Il rapporto svela anche come “il binomio immigrazione-sicurezza rimane di stringente attualità, generando un diffuso clima di paura e di intolleranza”, ma nel 2022 la componente straniera presente nelle nostre carceri è rimasta sostanzialmente in linea con il dato dell’ultimo anno, con 17.683 detenuti stranieri su 56.196, pari al 31,4% della popolazione carceraria complessiva. Rispetto all’anno precedente, si è invece assistito ad un consistente aumento degli ingressi di minori in carcere, sia italiani sia stranieri: questi, tuttavia, sopravanzano numericamente gli italiani. Nel 2022, infatti, i dati dei nuovi ingressi hanno fatto registrare complessivamente 1.016 ingressi, di cui 496 italiani e 520 stranieri.

Un fenomeno, almeno in parte, connesso alle gang giovanili in Italia. Il rapporto tra carcere e povertà, così come per gli italiani, è evidente anche nei numeri. In Italia, attualmente vivono in uno stato di povertà assoluta 1 milione e 600 mila stranieri residenti, per un totale di oltre 614 mila nuclei familiari. Le famiglie immigrate in povertà costituiscono circa un terzo delle famiglie povere presenti in Italia, pur rappresentando solo il 9% di quelle residenti.

Senza i flussi una carenza di addetti nel settore dell’Agricoltura e delle Costruzioni è incolmabile

“La percentuale di chi non ha accesso a un livello di vita dignitoso – riferisce il Rapporto delle organizzazioni cattoliche – risulta essere tra gli stranieri cinque volte superiore di quella registrata tra i nuclei di italiani.

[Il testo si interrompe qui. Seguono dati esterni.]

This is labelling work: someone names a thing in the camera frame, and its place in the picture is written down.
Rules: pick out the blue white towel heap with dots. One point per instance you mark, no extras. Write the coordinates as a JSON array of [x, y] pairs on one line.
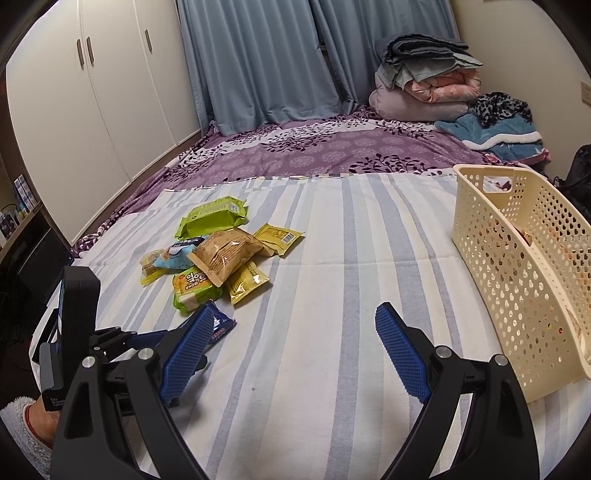
[[503, 141]]

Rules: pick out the purple floral bedsheet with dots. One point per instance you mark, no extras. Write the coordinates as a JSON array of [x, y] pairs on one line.
[[323, 147]]

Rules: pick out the leopard print cloth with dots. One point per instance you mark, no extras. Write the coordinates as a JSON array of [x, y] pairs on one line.
[[501, 108]]

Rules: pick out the dark blue snack packet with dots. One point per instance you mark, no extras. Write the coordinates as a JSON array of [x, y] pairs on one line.
[[222, 328]]

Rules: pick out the pale green folded blanket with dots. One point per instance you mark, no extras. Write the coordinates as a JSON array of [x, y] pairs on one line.
[[415, 71]]

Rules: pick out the dark grey folded blanket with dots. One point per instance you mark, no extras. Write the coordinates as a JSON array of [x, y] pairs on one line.
[[425, 46]]

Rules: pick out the large green snack packet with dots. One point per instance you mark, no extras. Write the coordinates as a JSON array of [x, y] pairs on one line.
[[214, 216]]

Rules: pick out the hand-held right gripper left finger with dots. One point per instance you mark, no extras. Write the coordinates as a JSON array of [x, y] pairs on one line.
[[184, 357]]

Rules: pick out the light blue snack packet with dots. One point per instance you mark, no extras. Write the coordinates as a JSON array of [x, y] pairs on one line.
[[178, 256]]

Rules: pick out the beige wall socket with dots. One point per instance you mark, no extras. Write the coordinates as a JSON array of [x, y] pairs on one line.
[[586, 91]]

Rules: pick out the white wardrobe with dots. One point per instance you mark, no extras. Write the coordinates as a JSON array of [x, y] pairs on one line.
[[115, 115]]

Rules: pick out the blue curtain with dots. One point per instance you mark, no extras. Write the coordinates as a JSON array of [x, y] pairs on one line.
[[258, 60], [378, 18]]

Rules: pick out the striped bed sheet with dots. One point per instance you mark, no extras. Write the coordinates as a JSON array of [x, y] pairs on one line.
[[323, 277]]

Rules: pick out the cream perforated plastic basket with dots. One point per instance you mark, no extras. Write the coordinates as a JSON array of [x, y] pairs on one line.
[[485, 170]]

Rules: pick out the small yellow snack packet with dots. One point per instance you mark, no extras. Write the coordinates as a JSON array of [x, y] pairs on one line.
[[150, 272]]

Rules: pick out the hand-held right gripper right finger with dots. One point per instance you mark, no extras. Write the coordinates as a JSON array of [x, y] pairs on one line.
[[401, 355]]

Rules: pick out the yellow barcode snack packet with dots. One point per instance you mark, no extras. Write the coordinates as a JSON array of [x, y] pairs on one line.
[[279, 237]]

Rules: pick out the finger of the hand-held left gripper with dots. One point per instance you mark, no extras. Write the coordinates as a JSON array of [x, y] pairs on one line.
[[202, 362], [150, 336]]

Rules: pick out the black bag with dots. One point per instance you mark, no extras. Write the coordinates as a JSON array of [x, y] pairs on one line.
[[577, 180]]

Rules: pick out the person's left forearm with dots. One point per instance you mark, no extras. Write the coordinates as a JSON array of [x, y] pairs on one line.
[[27, 429]]

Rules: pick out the small boxes on shelf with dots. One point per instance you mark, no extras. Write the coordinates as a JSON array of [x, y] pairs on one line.
[[24, 196]]

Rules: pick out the pink folded quilt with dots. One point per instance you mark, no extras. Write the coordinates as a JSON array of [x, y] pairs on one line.
[[443, 87]]

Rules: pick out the brown snack bag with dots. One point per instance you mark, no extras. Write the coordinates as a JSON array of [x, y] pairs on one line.
[[226, 254]]

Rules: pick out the dark wooden shelf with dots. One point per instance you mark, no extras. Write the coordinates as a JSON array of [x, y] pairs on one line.
[[27, 258]]

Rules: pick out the green and white snack packet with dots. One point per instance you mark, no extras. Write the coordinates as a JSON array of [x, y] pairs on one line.
[[189, 287]]

Tale svantaggio, rafforzatosi a partire dal 2008 (anno della grave crisi economico-finanziaria), ha oggi raggiunto livelli ancora più preoccupanti e strutturali a seguito della pandemia da Covid19”. Da un anno all’altro peggiora in modo preoccupante la condizione dei disoccupati: tra loro risulta povera quasi una persona su due; solo un anno fa toccava circa una persona su quattro. La maggiore incidenza di lavoratori stranieri nel 2022 si registra nel settore dell’Agricoltura (39,2% del totale), seguita dalle Costruzioni (30,1%) e dall’Industria in senso stretto (22,1%).

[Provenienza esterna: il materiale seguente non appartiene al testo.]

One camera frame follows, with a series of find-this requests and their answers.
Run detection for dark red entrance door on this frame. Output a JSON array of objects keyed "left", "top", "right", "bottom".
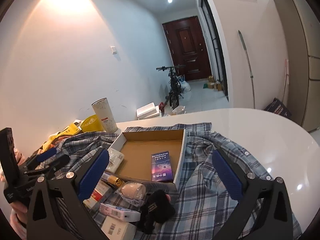
[{"left": 162, "top": 16, "right": 213, "bottom": 82}]

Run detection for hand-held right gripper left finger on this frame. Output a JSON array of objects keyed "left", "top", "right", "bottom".
[{"left": 26, "top": 147, "right": 110, "bottom": 240}]

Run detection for yellow plastic bag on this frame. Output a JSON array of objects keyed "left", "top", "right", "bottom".
[{"left": 42, "top": 122, "right": 83, "bottom": 153}]

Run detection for white plastic bag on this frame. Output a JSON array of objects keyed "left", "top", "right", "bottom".
[{"left": 180, "top": 76, "right": 192, "bottom": 93}]

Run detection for small cardboard boxes by door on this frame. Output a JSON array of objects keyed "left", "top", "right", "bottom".
[{"left": 204, "top": 75, "right": 224, "bottom": 90}]

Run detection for white tissue packet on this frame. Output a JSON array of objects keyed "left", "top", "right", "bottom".
[{"left": 106, "top": 148, "right": 125, "bottom": 173}]

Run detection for red and white cigarette box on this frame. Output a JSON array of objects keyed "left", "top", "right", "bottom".
[{"left": 84, "top": 180, "right": 114, "bottom": 209}]

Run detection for black bicycle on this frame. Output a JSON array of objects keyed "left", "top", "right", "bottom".
[{"left": 156, "top": 65, "right": 187, "bottom": 110}]

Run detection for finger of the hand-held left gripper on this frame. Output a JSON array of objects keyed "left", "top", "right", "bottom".
[
  {"left": 25, "top": 147, "right": 57, "bottom": 170},
  {"left": 25, "top": 154, "right": 70, "bottom": 178}
]

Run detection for black pouch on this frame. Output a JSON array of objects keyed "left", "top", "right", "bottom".
[{"left": 139, "top": 189, "right": 176, "bottom": 235}]

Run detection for dark flat box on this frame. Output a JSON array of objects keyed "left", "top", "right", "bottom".
[{"left": 264, "top": 97, "right": 292, "bottom": 119}]

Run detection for beige refrigerator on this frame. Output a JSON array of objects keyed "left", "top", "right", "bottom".
[{"left": 272, "top": 0, "right": 320, "bottom": 133}]

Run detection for yellow translucent container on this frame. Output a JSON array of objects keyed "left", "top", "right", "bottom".
[{"left": 79, "top": 115, "right": 105, "bottom": 133}]

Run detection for purple cigarette box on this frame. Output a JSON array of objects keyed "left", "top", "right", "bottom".
[{"left": 151, "top": 151, "right": 175, "bottom": 182}]

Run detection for white foam box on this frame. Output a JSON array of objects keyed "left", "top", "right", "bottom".
[{"left": 136, "top": 102, "right": 160, "bottom": 120}]

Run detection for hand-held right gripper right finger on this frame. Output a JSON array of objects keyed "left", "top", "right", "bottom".
[{"left": 212, "top": 149, "right": 294, "bottom": 240}]

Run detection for blue plaid shirt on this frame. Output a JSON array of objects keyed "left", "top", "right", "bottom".
[{"left": 37, "top": 122, "right": 303, "bottom": 240}]

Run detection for white box with barcode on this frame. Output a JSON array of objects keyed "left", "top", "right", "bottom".
[{"left": 101, "top": 215, "right": 137, "bottom": 240}]

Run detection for black framed glass door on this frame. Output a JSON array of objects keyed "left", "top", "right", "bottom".
[{"left": 197, "top": 0, "right": 229, "bottom": 97}]

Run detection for white and blue packet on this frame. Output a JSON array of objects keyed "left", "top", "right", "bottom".
[{"left": 99, "top": 202, "right": 142, "bottom": 222}]

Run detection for person's left hand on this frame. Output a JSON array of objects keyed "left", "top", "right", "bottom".
[{"left": 10, "top": 200, "right": 28, "bottom": 230}]

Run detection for gold packet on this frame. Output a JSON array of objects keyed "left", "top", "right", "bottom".
[{"left": 101, "top": 172, "right": 125, "bottom": 188}]

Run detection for shallow cardboard box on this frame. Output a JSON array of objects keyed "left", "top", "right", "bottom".
[{"left": 104, "top": 129, "right": 188, "bottom": 192}]

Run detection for tall beige tumbler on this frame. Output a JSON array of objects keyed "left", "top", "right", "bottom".
[{"left": 91, "top": 98, "right": 118, "bottom": 133}]

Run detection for pink puff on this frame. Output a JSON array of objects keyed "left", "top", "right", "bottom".
[{"left": 115, "top": 181, "right": 147, "bottom": 207}]

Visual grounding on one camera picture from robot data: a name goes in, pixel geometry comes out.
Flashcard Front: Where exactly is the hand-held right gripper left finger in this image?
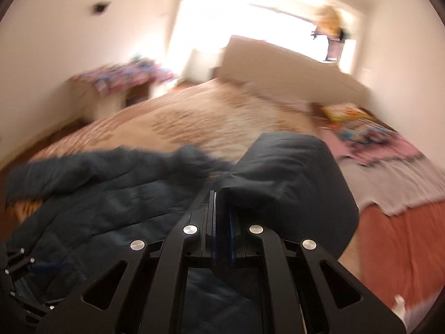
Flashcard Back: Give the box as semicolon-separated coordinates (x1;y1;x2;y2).
35;191;219;334

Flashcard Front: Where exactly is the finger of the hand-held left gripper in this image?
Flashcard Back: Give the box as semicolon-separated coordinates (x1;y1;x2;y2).
0;247;70;281
9;287;58;326

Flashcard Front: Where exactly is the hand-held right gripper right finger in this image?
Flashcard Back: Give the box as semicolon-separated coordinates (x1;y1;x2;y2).
226;212;407;334

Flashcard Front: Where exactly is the dark blue puffer jacket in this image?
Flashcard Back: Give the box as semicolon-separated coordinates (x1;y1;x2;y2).
5;132;360;334

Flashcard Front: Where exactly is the beige patterned bed blanket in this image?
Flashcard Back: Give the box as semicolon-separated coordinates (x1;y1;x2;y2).
7;78;348;216

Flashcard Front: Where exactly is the white dresser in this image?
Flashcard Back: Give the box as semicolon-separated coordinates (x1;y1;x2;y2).
70;73;157;121

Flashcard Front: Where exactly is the salmon pink blanket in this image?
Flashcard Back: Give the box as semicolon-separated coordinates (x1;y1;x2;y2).
339;200;445;315

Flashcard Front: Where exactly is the colourful printed cushion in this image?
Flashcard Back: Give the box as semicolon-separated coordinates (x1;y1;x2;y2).
322;102;393;145

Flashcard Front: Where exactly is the beige bed headboard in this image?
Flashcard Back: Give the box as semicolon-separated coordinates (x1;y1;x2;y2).
214;35;371;108

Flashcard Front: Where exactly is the pink cloth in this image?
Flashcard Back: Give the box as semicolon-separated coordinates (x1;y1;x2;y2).
320;127;423;168

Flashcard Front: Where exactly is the brown hanging garment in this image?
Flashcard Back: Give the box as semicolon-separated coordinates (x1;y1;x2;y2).
325;36;345;61

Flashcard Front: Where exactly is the yellow hanging garment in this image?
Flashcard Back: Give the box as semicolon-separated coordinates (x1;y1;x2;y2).
315;5;343;39

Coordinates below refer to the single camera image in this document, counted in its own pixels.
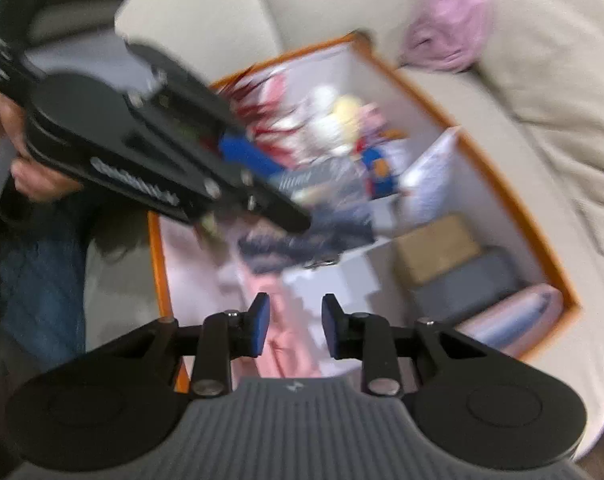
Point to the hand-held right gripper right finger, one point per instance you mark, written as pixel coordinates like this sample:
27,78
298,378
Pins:
332,327

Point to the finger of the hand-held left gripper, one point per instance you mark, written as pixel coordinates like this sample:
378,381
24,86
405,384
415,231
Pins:
262,205
242,152

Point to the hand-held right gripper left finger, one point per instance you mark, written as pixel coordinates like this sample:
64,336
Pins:
259,325

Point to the pink plastic case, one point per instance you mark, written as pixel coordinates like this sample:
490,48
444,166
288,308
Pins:
287,330

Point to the colourful feather shuttlecock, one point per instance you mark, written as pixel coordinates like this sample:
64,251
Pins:
262,110

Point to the orange cardboard box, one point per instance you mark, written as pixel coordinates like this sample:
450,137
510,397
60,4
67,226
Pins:
491,220

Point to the person's left hand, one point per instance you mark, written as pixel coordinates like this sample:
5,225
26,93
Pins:
37,180

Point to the dark blue garment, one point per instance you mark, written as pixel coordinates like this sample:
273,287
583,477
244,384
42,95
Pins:
332,220

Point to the white plush toy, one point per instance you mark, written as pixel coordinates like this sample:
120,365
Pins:
324,120

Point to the orange and blue plush toy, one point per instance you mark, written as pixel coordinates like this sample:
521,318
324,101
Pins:
379,165

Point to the tan folded cloth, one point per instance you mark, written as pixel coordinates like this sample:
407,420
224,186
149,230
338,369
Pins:
436,250

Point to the grey folded cloth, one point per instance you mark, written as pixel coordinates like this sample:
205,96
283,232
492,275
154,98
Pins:
466,290

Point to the person's left leg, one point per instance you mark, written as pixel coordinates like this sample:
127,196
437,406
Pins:
37,285

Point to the white folded cloth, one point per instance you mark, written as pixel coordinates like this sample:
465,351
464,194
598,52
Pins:
431,175

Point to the beige sofa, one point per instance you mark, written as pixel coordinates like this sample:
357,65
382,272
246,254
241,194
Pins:
332,0

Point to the pink and blue pouch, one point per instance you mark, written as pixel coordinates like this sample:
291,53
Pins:
511,320

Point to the purple cloth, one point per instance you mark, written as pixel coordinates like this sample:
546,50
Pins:
446,25

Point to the beige sofa cushion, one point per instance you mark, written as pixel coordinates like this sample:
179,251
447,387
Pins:
556,85

Quanto alle tipologie contrattuali, l’87% degli occupati stranieri è un lavoratore dipendente e il restante 12,9% ha un contratto di lavoro autonomo. Com’è prevedibile la povertà incide sulla natalità anche degli stranieri. Niente sostituzione etnica, quindi, con buona pace del ministro Lollobrigida (nella foto): “Dopo i picchi di crescita registrati nel primo decennio del 2000 (+45,2% fra il 2003 e il 2004, +22,3% fra il 1999 e il 2000) – mette però in guardia il Rapporto – è ormai da un decennio che il numero di nuovi nati stranieri diminuisce costantemente e sempre più (-5% negli ultimi due anni). Il maggior numero di nuovi nati è romeno (19,4%), seguito da marocchini (13,3%) e albanesi (11,8%)”.

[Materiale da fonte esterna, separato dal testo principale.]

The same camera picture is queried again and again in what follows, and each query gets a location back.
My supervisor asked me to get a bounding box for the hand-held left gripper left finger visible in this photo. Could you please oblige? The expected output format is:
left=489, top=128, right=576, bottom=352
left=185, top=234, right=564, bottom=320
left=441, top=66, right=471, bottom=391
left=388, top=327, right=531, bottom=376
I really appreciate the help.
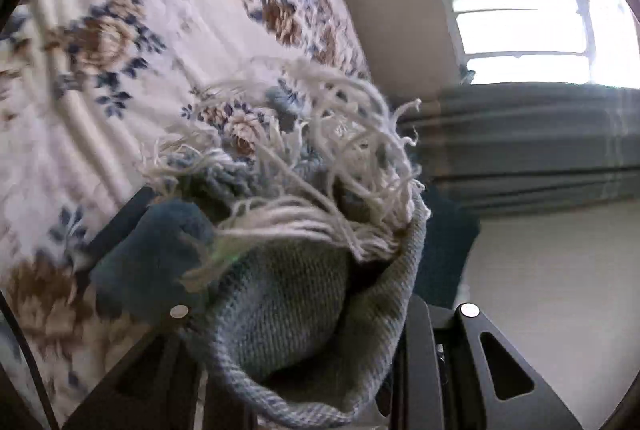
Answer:
left=62, top=186, right=217, bottom=430

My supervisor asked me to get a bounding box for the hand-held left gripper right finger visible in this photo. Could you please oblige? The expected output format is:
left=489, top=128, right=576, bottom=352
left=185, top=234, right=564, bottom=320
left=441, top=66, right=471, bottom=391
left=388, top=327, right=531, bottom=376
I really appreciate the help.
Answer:
left=390, top=186, right=583, bottom=430

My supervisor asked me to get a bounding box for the grey-blue knitted fringed scarf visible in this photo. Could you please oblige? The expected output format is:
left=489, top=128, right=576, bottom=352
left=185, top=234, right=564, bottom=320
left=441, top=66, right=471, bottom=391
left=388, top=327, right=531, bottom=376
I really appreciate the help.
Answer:
left=137, top=57, right=433, bottom=429

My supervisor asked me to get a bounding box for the grey striped curtain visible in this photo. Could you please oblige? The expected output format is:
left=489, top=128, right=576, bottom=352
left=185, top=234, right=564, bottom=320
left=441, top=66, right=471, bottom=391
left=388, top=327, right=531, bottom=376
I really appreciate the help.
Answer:
left=400, top=81, right=640, bottom=212

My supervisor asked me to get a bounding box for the floral bed sheet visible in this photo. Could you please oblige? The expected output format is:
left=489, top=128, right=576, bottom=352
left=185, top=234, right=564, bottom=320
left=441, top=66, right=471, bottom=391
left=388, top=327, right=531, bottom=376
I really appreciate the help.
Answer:
left=0, top=0, right=373, bottom=430

“Le acquisizioni di cittadinanza, pur avendo raggiunto la soglia del milione negli ultimi 6 anni – continua -, sono in progressiva diminuzione, e solo fra il 2020 e il 2021 sono scese del 7,5%. Il tasso di abortività delle donne straniere mostra una tendenza alla diminuzione, essendo passato dal 17,2 per 1.000 donne nel 2014 al 12,0 per 1.000 donne nel 2020. Si tratta tuttavia di un tasso di 2,4 volte superiore a quello delle italiane. Secondo il rapporto cresce anche l’indifferenza per tragedie migranti. La tragedia di Lampedusa avvenuta 10 anni fa e la recente strage di Steccato di Cutro sono la cartina di tornasole.

“L’informazione italiana – si legge nel rapporto – dà rilevanza ad entrambi i casi, ma in modo differente per intensità e durata: 61 notizie il 3 ottobre 2013, con una trattazione che si protrae per almeno 3 mesi; 37 notizie il 27 febbraio 2023, con una copertura di poco più di 2 mesi”. Quello che funziona, insomma, è la percezione. Per questo occorre porre attenzione ai numeri.